Mit 20 bis 30 Jahren beginnen die Edelkastanien zu blühen.[10] Die Blüten erscheinen im Juni/Juli. Sie sind einhäusig getrenntgeschlechtig (monözisch), ihre männlichen und weiblichen Organe befinden sich in getrennten Blüten, aber auf einer Pflanze.
Die funktionell männlichen Blüten stehen in achselständigen, schlanken, 20 bis 25 Zentimeter langen Blütenständen, Kätzchen. Die männlichen Blüten besitzen eine sechszählige Blütenhülle (Perigon) und acht bis zwölf Staubblätter sowie oft einen Pistillode. Der reichlich produzierte Pollen riecht intensiv durch die Bildung von Trimethylamin.

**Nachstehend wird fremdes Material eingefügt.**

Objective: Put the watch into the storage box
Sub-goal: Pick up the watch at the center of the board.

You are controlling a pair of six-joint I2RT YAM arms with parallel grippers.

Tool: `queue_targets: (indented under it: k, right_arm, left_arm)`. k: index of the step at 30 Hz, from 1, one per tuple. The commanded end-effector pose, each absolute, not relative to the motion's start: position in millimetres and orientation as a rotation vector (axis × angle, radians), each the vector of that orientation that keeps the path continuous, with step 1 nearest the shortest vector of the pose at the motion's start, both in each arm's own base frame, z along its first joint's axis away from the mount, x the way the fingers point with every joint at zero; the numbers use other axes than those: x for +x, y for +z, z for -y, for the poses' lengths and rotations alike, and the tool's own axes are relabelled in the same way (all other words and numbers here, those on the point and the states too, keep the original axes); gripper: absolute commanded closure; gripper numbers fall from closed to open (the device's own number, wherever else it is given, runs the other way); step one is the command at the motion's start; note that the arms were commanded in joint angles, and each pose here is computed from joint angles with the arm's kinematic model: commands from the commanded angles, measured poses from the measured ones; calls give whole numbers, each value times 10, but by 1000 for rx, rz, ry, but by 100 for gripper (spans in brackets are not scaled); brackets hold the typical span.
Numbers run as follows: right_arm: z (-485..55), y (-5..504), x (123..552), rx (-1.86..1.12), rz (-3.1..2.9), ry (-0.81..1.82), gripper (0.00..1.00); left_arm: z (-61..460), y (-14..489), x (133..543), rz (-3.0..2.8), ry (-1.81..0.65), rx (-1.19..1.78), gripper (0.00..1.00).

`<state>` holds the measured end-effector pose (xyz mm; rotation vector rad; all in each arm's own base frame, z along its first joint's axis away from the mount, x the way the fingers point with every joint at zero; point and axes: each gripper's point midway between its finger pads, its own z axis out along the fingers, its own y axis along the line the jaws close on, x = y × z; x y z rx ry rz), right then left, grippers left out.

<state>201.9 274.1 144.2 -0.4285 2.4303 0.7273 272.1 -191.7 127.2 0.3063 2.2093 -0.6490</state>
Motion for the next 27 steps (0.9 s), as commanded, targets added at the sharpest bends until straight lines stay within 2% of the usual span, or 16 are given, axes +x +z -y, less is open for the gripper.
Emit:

Die weiblichen Blüten stehen meist zu dritt in einem schuppigen Fruchtbecher zu wenigen am Grund der oberen männlichen Blütenstände (zwittriger Blütenstand). Sie besitzen ebenfalls ein sechszähliges, behaartes Perigon. Der Fruchtknoten ist unterständig und besteht aus sechs (bis acht) Fruchtblättern, die ebenso viele Fächer bilden, wobei im Zentrum eine kräftige Säule (Columella) steht. Er trägt ebenso sechs (selten vier bis neun) starre, an der Basis behaarte Griffel. Jeder Fächer besitzt zwei zentralwinkelständige Samenanlagen. Nur eine Samenanlage pro Fruchtknoten entwickelt sich zum Samen.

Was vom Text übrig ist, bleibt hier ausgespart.